A longtime Al Jazeera correspondent in China was expelled for writing a series on corruption and inefficient handling of the aftermath of an earthquake. Correspondents of the New York Times and Bloomberg News were threatened with immediate expulsion for writing articles about the wealth of Communist leaders of China. Towards the end of last year, action was taken against a French journalist who had written what to many would sound like a mild criticism of the Chinese government’s failure to meet the aspirations of the minorities in the country.
It cannot be denied that India too has been guilty of unfair treatment of critical foreign journalists. Denying visas to prospective critics is not uncommon in India either. But what is different in India is that one, such instances are few, and two, freedom of expression in India is not restricted to the extent that unsavoury views find no expression at all, either by Indian or foreign journalist.

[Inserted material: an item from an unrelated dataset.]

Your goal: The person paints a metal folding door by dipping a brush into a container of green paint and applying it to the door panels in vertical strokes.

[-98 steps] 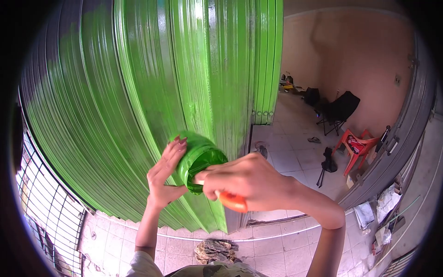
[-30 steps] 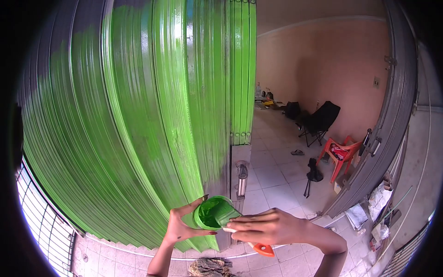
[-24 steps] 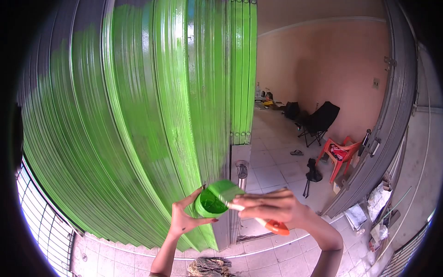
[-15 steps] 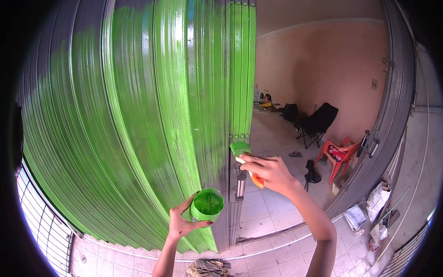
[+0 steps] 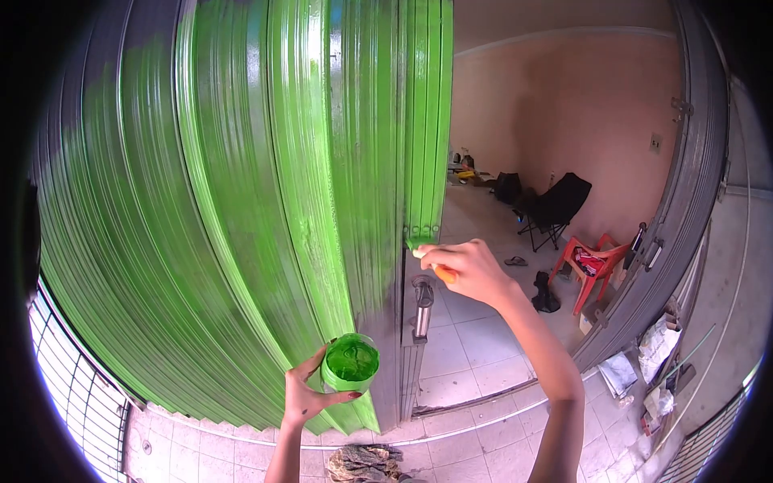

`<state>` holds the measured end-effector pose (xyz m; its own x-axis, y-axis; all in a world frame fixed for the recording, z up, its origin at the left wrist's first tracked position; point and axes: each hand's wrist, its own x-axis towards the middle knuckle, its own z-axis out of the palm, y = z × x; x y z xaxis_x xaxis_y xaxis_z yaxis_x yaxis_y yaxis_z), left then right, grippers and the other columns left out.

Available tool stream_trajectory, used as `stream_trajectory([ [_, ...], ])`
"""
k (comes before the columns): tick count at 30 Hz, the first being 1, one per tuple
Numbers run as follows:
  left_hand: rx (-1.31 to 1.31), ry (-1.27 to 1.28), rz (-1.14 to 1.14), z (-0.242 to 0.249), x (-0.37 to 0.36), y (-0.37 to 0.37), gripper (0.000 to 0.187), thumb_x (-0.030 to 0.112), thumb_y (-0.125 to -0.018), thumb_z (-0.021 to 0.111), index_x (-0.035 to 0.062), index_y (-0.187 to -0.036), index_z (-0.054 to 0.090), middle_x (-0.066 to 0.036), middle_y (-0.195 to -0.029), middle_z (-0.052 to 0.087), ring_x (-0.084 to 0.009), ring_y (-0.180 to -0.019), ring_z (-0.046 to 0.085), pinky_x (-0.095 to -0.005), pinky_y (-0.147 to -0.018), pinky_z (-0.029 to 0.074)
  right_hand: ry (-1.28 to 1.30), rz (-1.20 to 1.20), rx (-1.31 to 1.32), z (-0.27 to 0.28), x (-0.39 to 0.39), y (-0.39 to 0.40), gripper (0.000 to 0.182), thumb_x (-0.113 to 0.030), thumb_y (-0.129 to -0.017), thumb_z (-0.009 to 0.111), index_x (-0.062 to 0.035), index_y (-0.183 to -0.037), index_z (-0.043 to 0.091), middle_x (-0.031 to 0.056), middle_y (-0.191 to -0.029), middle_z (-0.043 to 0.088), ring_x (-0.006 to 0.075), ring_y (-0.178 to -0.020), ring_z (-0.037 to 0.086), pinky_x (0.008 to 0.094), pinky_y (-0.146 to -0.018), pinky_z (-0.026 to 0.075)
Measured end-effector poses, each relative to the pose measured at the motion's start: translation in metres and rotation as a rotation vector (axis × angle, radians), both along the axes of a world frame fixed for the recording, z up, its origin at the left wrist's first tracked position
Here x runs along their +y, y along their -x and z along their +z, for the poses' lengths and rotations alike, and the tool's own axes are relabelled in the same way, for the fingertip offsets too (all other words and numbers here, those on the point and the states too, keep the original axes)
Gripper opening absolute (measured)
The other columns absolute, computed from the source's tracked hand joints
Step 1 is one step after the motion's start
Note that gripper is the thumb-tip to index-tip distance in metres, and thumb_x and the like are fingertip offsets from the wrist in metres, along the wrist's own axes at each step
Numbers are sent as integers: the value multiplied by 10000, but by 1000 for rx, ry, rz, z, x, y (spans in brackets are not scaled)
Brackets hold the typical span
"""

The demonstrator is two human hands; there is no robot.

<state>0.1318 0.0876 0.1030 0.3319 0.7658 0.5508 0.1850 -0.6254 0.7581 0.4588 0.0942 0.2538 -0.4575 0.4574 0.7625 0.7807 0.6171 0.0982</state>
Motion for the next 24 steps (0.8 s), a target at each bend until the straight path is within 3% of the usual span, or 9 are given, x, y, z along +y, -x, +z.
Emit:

The Indian visa of the three Chinese journalists had expired earlier in January this year but the Indian government kept extending their visas on the understanding that their replacements in India—two in Mumbai and one in Delhi–would be posted soon. The Chinese had apparently no intention of doing so because that would have created problems in carrying out the assignment entrusted to the three Chinese journalists–snoop on the Tibetans in India.
The brazenness of the Chinese was breathtaking. They used their official mouthpieces-cum-propaganda machines to warn India of ‘serious consequences’ of the denial of visas to the three Chinese ‘journalists’ who doubled as spies for their country.
The three Chinese were concentrating more on doing the dirty work for their government than carrying out any journalistic work in India. Two of them had sneaked into the Tibetan camps in Karnataka where foreigners are not allowed to enter before first obtaining special permission from the government. The Chinese ‘journalists’ had clearly violated the law in India but that was not of importance to the Chinese who thought they could bully India with a warning of ‘serious consequences’.
Pray, what ‘consequences’ are the Chinese talking about? Are they going to invade India or lay claim to more Indian territory. If that is their intention they need to be reminded that India may still be weaker than the Chinese militarily but a repeat of 1962 is simply not possible. India can give the Chinese a bloody nose. The Chinese arrogance has probably blinded it to the fact that after the recent international court verdict against Chinese occupation of the South China Sea much of the world has begun to be more suspicious of the country for the contempt it shows to a world order based on rule of law.